このように、入力メカニクスの基盤にランダム性の高い要素を導入することによって、明確な解答がわかりにくくなっている他、ハイリスクハイリターンか、ローリスクローリターンのどちらを取るのか、といったような、一概に正解が決められないような選択肢を多く発生され、プレイヤーが主体性を持った行動をしやすくできるのではないか、と考えています。
船内を駆け回りながら、トラブル処理と難所突破を両立する
本作では、キャラクターたちはオンボロ船に乗り、危険な海域を航行しているので、常に(毎ターン)トラブルが発生します。
これに対処していかなければ、船は立ち行かず、沈んでしまいます。
また、同時に、目的地に着くために、難所を越えていかねばなりません。
これは、4ターン(本作はプレイヤー人数に関わらず、4体のキャラクターを操作するので、つまり、1周手番が回ったら、という意味になります)ごとに存在するチェックポイントのようなもので、この時に、事前に指定された状態へ船を持って行かねばなりません。
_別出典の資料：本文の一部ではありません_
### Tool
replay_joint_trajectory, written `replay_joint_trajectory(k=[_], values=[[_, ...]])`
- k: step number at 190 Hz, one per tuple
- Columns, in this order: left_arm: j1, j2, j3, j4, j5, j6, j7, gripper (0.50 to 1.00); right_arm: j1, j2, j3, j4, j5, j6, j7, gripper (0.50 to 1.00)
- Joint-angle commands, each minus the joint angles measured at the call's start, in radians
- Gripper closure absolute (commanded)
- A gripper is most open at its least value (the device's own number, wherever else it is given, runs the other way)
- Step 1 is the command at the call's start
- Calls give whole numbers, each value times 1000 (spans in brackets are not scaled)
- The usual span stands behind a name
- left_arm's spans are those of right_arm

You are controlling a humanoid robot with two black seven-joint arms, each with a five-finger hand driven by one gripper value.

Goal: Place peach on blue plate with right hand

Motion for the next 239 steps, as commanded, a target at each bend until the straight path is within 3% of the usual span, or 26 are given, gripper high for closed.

船上のトラブルは、主に船に『水』をもたらします。水が多ければ、船の速度は落ち、量に左右の偏りがあれば、船は傾きます。
これに対抗するように舵を切ったり、時には、これを上手く活用しながら、難所を越えられるように、船を操作していく必要があります。
また、トラブルの一部には、船の状態によって、自然に解決するものもあり、それをいつ解決するのか、ということも問われていきます。
結果として、本作では、『今はどのトラブルを優先して止めるべきか』『どの水を取るべきか、むしろ残しておくべきか』『難所に向けて船の状態を今のうちに操作しておくべきか』といった判断が常に求められます。
全てをきれいに片付けるゲームではなく、ぎりぎりの状況で役割分担しながら船を進めることが、本作の大きな特徴です。